RECORD EXCERPTS:
▽
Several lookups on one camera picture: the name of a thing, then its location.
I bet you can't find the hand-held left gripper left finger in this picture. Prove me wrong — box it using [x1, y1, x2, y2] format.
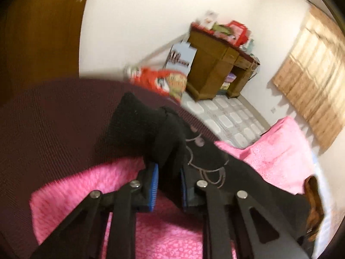
[30, 163, 160, 259]

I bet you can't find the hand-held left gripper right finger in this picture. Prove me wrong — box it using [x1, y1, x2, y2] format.
[180, 167, 310, 259]

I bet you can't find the black garment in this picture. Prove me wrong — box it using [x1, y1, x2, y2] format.
[108, 92, 324, 251]

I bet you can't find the white patterned floor mat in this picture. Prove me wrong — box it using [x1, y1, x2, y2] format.
[183, 94, 270, 149]

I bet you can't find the pink and blue printed bedsheet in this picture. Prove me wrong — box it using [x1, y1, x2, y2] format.
[29, 116, 328, 259]

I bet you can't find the floral patterned bag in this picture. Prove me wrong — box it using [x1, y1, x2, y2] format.
[162, 71, 188, 101]

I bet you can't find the red plastic bag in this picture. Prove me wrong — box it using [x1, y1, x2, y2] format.
[129, 67, 173, 97]

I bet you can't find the stack of books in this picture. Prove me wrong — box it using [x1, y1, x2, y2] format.
[219, 72, 237, 90]

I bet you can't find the wooden desk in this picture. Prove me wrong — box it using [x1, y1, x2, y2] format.
[185, 22, 261, 101]

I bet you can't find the white paper bag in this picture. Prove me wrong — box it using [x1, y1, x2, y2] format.
[162, 40, 198, 76]

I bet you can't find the pale teal bag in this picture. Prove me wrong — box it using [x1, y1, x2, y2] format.
[243, 38, 256, 55]

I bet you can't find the red gift bag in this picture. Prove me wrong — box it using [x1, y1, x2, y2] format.
[229, 20, 253, 47]

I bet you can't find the short beige patterned curtain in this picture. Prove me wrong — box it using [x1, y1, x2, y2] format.
[272, 5, 345, 152]

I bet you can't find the wooden door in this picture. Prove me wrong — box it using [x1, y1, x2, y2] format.
[0, 0, 94, 104]

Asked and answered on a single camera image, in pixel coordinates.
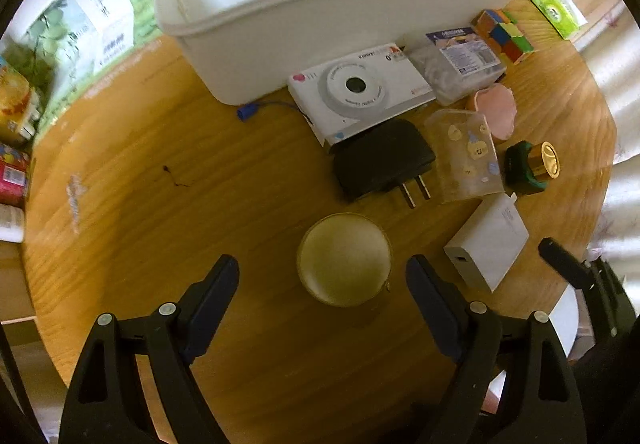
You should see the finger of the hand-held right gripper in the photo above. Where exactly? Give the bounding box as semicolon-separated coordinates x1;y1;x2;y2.
591;257;639;340
538;237;596;290

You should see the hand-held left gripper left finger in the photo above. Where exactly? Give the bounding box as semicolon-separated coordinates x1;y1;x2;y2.
59;253;240;444

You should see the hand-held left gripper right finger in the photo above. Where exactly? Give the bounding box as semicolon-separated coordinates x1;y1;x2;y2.
405;254;596;444

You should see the white charger block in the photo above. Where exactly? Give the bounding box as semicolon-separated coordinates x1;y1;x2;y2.
443;194;530;293

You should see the round beige tin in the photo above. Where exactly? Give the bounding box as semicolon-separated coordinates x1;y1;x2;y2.
296;213;393;309

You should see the green and gold bottle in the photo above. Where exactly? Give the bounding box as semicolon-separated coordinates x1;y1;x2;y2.
504;140;561;196

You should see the clear case with stickers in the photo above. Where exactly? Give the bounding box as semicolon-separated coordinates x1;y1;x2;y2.
424;108;505;203

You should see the pink shell-shaped dish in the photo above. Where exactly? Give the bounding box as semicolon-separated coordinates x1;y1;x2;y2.
466;84;517;140

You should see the colourful puzzle cube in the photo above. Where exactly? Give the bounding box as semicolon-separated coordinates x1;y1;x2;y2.
470;8;538;66

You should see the white plastic storage bin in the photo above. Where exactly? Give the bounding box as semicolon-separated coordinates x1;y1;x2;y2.
150;0;523;106

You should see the black power adapter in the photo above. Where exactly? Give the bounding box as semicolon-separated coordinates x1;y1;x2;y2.
332;118;437;210

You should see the white fabric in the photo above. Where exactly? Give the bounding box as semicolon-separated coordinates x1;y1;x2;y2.
570;0;640;275

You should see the white plastic bottle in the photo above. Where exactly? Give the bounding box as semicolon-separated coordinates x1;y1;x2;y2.
0;204;26;243

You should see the clear box with label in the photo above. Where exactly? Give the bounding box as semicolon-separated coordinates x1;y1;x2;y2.
409;27;507;106

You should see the pink-labelled bottle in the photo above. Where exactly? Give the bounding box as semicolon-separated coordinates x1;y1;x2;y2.
0;144;32;206

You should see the green tissue pack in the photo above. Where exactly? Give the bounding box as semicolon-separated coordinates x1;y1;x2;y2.
531;0;591;41

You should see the green leaf-print mat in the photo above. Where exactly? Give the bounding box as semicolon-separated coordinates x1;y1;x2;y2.
0;0;166;137

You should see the blue cable plug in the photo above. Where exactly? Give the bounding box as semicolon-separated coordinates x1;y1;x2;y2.
237;99;301;123

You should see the white compact camera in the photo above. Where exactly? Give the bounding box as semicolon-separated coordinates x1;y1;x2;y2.
287;43;437;146

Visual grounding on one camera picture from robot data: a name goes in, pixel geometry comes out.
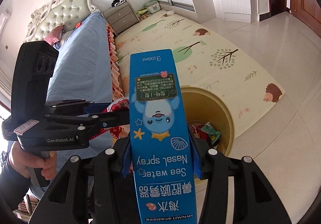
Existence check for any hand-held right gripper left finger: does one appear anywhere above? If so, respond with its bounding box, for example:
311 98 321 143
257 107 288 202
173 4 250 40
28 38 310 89
28 137 131 224

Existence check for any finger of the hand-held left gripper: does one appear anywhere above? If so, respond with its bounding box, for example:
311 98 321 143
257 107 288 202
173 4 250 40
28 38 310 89
45 110 130 140
45 99 111 114

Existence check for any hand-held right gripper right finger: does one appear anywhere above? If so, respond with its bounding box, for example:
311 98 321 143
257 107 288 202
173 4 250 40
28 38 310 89
188 127 286 224

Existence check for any red snack bag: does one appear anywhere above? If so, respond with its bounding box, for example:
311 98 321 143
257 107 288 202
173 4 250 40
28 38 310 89
107 97 130 114

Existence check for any red wrapper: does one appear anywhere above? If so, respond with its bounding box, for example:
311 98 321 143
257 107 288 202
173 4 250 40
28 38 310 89
189 124 208 144

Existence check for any green wrapper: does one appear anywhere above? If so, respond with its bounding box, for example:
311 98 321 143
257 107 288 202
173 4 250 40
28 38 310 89
201 122 222 145

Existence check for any blue nasal spray box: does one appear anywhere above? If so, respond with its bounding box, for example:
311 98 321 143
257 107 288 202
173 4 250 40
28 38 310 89
129 49 198 224

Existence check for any yellow plastic trash bin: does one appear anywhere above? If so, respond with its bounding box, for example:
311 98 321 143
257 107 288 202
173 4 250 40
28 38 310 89
180 85 235 187

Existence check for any person's left forearm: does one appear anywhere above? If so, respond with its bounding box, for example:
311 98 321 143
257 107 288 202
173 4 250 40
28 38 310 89
0 150 32 214

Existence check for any person's left hand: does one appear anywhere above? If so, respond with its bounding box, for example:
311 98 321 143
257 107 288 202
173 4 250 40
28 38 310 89
11 142 57 180

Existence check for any blue bedsheet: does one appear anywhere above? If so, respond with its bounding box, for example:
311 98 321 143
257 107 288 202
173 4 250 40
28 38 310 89
29 12 127 197

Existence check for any pink pillow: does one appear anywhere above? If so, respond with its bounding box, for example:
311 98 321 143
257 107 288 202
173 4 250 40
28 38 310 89
45 26 65 47

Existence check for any floral bed skirt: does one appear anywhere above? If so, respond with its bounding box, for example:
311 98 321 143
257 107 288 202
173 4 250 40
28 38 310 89
105 23 131 172

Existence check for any tufted white headboard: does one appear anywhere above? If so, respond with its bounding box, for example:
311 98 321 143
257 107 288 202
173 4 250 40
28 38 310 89
24 0 97 44

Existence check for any cartoon printed play mat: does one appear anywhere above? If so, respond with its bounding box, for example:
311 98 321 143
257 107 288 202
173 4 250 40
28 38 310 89
114 9 286 136

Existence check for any grey nightstand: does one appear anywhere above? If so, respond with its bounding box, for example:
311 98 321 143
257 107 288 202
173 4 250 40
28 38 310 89
102 3 139 35

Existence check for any striped cloth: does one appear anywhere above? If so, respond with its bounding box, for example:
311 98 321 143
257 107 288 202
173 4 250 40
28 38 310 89
14 193 39 217

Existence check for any box of toys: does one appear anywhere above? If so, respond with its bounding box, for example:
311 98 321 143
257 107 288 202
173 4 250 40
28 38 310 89
137 8 151 20

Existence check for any mint storage box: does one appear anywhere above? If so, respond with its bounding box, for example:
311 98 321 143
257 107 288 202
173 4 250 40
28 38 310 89
143 0 161 12

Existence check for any brown wooden door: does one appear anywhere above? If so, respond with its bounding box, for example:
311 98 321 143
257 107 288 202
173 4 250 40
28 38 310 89
286 0 321 46

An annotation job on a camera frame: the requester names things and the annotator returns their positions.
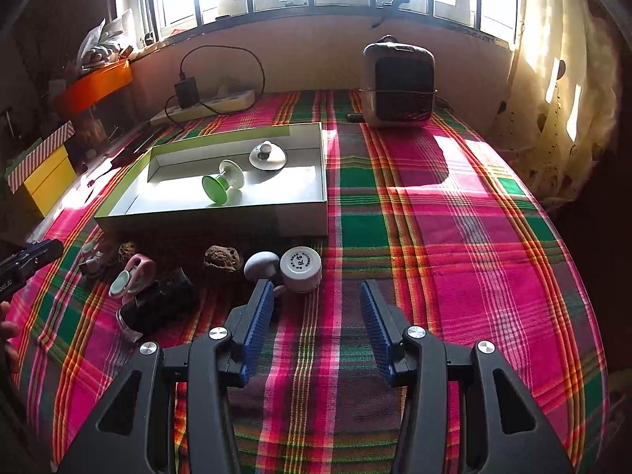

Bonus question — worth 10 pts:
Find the small beige heater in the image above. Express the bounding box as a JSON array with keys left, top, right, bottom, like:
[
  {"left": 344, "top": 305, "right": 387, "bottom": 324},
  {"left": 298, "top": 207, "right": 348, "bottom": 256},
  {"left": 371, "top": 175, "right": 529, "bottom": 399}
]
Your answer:
[{"left": 359, "top": 34, "right": 439, "bottom": 129}]

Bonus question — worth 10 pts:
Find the small white plastic gadget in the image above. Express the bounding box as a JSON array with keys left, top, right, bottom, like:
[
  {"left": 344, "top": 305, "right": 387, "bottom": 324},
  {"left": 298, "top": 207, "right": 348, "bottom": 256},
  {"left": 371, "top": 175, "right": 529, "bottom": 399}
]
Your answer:
[{"left": 79, "top": 239, "right": 117, "bottom": 277}]

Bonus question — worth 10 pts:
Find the dark smartphone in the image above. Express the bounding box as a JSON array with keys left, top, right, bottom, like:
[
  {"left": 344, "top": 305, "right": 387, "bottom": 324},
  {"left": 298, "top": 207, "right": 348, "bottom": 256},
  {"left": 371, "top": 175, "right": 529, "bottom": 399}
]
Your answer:
[{"left": 111, "top": 126, "right": 169, "bottom": 169}]

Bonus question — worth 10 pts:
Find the white round bottle cap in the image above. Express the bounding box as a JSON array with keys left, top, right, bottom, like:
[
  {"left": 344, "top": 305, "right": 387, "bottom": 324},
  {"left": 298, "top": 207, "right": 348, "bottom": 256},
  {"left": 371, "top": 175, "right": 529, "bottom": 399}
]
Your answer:
[{"left": 280, "top": 247, "right": 323, "bottom": 293}]

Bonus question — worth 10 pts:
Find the small white bottle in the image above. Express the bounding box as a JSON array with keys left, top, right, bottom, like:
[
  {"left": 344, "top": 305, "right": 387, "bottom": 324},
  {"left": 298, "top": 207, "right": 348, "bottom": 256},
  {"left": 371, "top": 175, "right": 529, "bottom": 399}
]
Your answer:
[{"left": 248, "top": 141, "right": 290, "bottom": 173}]

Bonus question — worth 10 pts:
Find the black charger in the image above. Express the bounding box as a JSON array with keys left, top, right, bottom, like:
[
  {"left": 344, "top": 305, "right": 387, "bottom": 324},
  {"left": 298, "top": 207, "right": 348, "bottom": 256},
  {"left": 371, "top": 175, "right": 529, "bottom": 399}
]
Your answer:
[{"left": 174, "top": 77, "right": 199, "bottom": 109}]

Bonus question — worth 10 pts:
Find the pile of plastic bags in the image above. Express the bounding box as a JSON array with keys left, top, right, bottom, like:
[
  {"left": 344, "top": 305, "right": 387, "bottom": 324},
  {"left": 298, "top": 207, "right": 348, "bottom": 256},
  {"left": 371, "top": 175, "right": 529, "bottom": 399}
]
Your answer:
[{"left": 76, "top": 10, "right": 134, "bottom": 72}]

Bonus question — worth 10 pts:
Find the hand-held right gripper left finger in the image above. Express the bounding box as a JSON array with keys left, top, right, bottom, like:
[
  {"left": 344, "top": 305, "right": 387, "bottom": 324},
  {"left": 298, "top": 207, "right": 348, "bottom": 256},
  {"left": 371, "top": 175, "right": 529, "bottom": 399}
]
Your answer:
[{"left": 52, "top": 279, "right": 277, "bottom": 474}]

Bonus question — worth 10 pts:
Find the black tube with clear cap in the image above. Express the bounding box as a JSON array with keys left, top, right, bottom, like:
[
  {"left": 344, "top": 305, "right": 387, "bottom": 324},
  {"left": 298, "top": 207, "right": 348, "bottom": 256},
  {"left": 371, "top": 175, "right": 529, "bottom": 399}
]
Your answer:
[{"left": 117, "top": 267, "right": 198, "bottom": 344}]

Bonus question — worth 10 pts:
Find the black charger cable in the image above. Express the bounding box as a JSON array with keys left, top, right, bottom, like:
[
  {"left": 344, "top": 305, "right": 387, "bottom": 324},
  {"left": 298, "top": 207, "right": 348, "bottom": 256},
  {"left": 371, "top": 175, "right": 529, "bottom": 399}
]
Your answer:
[{"left": 165, "top": 46, "right": 266, "bottom": 124}]

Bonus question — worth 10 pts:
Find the shallow cardboard box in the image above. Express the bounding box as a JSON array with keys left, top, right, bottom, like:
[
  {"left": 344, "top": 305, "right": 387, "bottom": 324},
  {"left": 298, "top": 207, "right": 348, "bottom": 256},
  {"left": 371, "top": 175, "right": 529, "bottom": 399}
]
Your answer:
[{"left": 94, "top": 122, "right": 330, "bottom": 238}]

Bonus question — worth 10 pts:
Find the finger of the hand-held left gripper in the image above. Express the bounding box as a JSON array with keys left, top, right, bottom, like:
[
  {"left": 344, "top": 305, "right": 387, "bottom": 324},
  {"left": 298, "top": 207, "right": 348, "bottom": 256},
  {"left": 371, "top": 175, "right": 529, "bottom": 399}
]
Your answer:
[{"left": 0, "top": 239, "right": 65, "bottom": 280}]

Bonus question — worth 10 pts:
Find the green and white spool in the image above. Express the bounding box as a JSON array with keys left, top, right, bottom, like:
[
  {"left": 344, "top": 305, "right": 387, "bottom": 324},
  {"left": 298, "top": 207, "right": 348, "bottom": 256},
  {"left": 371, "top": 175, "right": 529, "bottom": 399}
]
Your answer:
[{"left": 201, "top": 159, "right": 245, "bottom": 207}]

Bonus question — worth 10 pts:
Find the plaid blanket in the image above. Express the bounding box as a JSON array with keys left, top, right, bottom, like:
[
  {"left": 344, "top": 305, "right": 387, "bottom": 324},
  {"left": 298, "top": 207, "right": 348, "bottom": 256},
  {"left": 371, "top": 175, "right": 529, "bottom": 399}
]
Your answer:
[{"left": 10, "top": 90, "right": 610, "bottom": 474}]

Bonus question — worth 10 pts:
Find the grey mushroom-shaped knob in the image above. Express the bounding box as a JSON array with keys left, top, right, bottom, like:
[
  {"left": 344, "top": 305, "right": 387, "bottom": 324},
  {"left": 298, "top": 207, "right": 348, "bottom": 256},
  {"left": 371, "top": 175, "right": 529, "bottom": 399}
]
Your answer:
[{"left": 243, "top": 251, "right": 287, "bottom": 298}]

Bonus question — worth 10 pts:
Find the yellow box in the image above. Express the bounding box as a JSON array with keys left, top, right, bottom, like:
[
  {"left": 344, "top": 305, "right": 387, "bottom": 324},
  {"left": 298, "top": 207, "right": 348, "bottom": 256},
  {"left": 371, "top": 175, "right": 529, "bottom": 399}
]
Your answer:
[{"left": 22, "top": 145, "right": 77, "bottom": 218}]

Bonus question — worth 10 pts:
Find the pink case with green disc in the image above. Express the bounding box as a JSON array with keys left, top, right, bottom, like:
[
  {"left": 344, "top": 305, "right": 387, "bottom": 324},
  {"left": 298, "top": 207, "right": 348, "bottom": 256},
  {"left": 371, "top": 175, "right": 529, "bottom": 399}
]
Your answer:
[{"left": 109, "top": 253, "right": 157, "bottom": 299}]

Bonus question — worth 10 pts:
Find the white power strip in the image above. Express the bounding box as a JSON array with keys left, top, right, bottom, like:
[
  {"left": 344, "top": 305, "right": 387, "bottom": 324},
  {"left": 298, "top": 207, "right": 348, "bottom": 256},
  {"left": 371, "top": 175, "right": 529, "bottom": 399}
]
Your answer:
[{"left": 150, "top": 90, "right": 256, "bottom": 126}]

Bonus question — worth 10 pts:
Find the orange box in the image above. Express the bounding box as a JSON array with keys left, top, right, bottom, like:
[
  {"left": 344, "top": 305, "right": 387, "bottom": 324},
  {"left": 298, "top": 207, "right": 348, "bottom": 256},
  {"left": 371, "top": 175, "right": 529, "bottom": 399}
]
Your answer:
[{"left": 52, "top": 59, "right": 134, "bottom": 119}]

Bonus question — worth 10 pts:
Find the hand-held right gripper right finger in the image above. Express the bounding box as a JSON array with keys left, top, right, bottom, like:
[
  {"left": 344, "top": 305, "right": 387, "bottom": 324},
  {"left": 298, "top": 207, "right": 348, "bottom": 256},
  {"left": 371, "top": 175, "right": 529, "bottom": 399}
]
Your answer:
[{"left": 359, "top": 279, "right": 576, "bottom": 474}]

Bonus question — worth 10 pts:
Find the striped box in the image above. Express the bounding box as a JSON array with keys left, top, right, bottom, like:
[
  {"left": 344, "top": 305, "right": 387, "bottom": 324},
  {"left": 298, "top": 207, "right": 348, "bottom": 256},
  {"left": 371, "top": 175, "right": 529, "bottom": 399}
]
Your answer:
[{"left": 4, "top": 121, "right": 76, "bottom": 193}]

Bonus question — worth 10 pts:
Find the person's left hand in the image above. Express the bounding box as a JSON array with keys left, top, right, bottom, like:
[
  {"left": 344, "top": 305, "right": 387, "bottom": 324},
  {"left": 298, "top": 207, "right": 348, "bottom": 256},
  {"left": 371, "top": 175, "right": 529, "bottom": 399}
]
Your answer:
[{"left": 0, "top": 301, "right": 21, "bottom": 376}]

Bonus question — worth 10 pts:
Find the spotted curtain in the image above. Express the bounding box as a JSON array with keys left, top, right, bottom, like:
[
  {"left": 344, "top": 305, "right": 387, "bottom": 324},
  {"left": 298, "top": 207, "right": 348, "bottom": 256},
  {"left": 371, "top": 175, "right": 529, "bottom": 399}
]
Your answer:
[{"left": 494, "top": 0, "right": 623, "bottom": 208}]
△
WHAT NEEDS TO BE DONE:
Go through the records above, find every line with the word "pixel", and list those lines.

ANSWER:
Asked and answered on a single camera image, in pixel coordinates.
Visual grounding on one camera picture from robot data: a name goes in, pixel geometry comes out.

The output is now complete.